AVAILABLE DATA Block Start

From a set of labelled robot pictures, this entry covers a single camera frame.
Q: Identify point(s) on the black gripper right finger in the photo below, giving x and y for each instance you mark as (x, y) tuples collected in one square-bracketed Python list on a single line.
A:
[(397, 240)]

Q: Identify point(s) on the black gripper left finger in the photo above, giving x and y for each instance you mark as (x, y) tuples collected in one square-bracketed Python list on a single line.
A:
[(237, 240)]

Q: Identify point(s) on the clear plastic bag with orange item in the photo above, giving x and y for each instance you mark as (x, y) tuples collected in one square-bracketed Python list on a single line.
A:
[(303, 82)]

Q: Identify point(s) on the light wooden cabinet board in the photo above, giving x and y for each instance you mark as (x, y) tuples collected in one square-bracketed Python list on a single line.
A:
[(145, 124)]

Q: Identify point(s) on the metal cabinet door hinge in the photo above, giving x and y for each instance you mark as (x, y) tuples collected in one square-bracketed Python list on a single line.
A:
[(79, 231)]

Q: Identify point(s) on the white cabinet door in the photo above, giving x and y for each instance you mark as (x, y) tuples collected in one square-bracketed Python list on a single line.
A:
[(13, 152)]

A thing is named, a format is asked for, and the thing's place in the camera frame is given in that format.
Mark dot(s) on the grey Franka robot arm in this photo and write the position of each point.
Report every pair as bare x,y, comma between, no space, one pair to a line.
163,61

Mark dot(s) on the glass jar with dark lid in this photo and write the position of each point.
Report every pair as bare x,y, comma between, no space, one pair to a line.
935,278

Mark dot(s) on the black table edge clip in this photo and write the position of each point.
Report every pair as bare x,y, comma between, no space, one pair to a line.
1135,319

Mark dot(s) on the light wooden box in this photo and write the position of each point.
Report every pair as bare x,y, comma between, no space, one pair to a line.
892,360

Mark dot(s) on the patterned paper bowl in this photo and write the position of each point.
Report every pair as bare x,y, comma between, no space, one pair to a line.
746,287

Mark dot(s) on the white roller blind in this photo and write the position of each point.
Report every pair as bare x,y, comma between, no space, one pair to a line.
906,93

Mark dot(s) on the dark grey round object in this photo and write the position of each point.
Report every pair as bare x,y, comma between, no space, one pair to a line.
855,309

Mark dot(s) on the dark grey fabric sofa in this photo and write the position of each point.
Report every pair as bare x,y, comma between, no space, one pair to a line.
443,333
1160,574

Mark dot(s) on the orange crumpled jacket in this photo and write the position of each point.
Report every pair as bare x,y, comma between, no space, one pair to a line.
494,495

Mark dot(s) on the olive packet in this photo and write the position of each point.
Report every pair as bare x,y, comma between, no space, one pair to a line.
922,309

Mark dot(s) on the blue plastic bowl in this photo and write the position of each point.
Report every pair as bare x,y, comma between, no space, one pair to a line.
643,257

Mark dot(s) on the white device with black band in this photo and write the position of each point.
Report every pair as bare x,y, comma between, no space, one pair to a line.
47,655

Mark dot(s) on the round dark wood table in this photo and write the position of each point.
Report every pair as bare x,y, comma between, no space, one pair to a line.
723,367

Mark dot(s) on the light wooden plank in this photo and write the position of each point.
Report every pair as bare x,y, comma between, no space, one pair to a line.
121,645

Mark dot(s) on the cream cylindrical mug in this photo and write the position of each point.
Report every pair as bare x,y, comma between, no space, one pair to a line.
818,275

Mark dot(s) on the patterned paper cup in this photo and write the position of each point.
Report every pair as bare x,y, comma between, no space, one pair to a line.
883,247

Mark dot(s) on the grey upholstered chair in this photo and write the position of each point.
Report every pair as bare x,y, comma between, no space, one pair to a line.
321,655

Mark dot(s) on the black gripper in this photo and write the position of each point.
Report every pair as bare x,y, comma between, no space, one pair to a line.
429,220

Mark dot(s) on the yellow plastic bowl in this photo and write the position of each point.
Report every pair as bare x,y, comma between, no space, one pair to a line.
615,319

AVAILABLE DATA Block End
AVAILABLE DATA Block Start

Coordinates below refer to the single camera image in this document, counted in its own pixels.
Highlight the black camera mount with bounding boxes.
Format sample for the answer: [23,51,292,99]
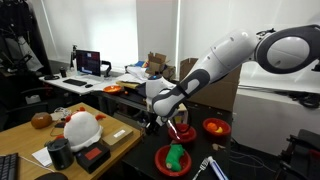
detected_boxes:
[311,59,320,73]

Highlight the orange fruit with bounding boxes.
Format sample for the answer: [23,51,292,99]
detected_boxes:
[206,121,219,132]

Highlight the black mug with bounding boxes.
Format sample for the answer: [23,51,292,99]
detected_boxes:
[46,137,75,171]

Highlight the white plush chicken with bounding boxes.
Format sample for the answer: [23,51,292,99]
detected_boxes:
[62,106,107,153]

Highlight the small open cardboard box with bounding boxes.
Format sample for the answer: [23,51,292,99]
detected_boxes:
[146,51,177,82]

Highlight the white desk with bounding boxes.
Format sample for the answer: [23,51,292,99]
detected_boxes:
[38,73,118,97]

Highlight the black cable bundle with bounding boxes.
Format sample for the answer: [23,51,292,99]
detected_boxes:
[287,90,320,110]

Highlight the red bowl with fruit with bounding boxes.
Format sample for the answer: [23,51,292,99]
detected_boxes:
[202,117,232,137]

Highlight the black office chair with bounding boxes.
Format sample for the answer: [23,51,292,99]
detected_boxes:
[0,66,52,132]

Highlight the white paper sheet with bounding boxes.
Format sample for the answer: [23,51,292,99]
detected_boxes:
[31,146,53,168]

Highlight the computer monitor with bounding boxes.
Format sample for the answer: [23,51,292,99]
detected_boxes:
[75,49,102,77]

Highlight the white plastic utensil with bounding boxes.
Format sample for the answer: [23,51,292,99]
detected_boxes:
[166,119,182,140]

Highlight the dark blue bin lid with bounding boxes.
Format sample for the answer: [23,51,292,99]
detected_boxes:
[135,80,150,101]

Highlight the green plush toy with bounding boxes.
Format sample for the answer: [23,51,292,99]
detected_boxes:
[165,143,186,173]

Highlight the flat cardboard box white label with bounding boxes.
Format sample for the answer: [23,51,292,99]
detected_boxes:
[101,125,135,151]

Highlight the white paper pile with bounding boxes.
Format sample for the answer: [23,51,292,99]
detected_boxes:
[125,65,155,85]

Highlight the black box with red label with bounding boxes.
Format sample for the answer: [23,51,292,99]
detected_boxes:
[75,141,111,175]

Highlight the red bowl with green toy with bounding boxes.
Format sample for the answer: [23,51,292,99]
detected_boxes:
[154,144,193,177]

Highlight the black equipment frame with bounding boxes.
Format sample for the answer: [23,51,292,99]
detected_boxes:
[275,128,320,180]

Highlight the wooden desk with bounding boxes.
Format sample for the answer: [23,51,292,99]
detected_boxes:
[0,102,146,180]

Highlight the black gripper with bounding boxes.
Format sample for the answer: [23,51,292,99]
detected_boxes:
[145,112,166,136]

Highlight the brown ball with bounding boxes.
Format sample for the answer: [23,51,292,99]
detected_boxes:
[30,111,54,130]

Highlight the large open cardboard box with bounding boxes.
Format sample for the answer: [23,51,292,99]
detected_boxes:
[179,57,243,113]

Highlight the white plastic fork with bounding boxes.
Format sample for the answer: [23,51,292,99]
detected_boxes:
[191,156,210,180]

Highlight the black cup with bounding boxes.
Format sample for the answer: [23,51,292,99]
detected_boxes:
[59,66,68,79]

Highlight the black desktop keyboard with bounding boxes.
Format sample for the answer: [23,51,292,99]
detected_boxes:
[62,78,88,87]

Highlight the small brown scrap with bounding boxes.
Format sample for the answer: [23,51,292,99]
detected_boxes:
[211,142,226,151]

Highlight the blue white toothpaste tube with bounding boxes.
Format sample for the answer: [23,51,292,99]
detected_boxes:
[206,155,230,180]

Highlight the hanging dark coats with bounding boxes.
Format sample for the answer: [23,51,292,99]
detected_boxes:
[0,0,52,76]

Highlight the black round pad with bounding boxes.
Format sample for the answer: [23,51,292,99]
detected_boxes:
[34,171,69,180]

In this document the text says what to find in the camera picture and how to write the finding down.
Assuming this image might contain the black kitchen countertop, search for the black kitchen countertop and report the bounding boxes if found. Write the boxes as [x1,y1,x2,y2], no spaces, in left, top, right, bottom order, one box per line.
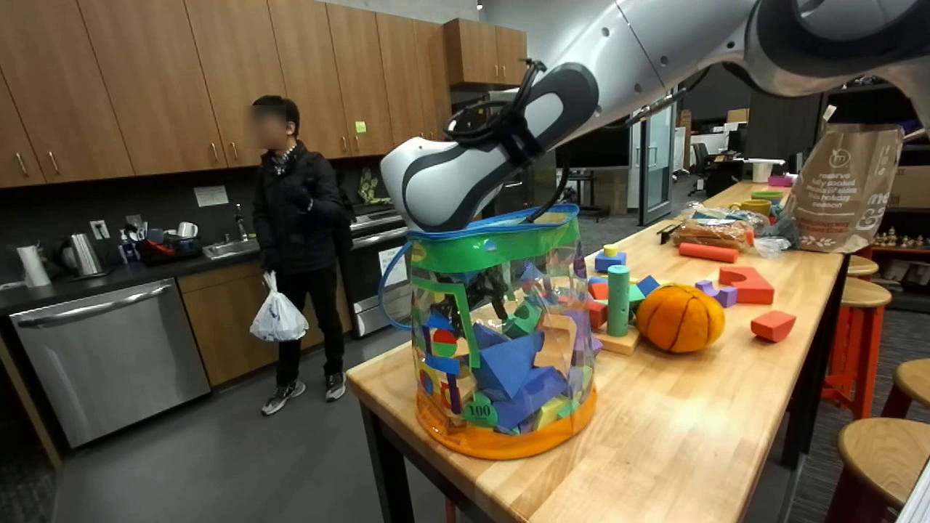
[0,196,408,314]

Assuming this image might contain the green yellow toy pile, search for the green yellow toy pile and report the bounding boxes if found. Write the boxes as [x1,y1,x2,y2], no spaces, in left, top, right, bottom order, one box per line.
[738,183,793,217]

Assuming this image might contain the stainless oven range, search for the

AVAILABLE DATA Block End
AVAILABLE DATA Block Start

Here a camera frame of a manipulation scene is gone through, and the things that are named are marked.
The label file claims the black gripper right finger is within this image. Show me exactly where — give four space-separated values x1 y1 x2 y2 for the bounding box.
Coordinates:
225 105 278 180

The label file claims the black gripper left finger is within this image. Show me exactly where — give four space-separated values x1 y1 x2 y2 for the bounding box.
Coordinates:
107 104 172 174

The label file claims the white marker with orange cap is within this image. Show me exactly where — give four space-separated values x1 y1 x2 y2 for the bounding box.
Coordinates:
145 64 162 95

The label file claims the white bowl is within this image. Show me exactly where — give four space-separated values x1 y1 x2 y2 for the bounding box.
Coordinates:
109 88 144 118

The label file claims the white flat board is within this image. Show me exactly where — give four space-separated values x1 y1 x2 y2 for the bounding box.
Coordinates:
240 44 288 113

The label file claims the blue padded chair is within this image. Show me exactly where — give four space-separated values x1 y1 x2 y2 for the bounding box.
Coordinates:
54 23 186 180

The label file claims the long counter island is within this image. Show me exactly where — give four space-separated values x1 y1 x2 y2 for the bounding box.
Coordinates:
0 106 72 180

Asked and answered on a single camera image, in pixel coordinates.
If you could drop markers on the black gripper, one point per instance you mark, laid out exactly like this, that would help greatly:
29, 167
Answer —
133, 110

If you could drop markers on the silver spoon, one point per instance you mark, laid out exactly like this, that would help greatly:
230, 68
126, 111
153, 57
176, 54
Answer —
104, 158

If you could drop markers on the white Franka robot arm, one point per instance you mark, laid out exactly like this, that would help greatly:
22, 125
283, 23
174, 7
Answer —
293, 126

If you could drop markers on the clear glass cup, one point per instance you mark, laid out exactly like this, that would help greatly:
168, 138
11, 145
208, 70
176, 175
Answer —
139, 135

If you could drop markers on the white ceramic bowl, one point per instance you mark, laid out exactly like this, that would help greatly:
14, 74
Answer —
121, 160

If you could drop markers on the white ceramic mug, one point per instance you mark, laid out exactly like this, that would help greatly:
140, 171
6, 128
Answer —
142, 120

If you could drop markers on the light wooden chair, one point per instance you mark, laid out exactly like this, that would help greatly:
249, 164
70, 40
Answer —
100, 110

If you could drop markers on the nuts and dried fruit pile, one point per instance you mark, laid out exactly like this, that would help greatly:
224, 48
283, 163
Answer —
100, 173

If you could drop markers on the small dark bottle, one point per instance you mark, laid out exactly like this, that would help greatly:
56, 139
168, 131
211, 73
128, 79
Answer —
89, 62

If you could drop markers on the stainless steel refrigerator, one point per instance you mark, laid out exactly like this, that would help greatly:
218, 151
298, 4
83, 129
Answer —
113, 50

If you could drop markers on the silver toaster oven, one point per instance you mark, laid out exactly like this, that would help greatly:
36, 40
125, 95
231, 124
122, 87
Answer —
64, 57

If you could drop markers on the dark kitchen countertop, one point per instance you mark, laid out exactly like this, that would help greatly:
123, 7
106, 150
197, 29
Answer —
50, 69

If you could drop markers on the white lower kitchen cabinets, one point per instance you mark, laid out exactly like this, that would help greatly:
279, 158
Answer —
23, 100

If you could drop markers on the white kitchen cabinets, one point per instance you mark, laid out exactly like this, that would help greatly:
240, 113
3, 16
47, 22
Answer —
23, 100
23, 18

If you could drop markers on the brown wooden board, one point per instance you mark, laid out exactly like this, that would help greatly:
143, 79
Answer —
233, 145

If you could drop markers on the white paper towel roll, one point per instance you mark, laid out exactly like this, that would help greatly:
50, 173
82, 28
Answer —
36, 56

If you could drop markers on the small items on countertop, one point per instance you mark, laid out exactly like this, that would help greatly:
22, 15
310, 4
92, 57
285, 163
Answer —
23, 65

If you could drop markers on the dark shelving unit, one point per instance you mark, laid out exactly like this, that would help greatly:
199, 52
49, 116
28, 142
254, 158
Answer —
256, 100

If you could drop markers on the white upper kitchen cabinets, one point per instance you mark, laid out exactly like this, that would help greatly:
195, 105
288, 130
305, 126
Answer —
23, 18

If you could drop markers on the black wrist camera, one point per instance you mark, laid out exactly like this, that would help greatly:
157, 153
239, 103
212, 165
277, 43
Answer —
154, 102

AVAILABLE DATA Block End

Taking the entries above, write out exactly each line from the one holding "From a set of" to the one holding "Q: Identify point(s) on the black gripper left", both included, and stop there.

From a set of labelled robot pictures, this entry covers a single camera frame.
Q: Identify point(s) on the black gripper right finger in the photo below, giving x and y for each instance you mark as (x, y) tuples collected in one square-bracketed Python list on a single line.
A:
[(397, 240)]

Q: Identify point(s) on the black gripper left finger in the photo above, giving x and y for each instance you mark as (x, y) tuples collected in one square-bracketed Python list on a single line.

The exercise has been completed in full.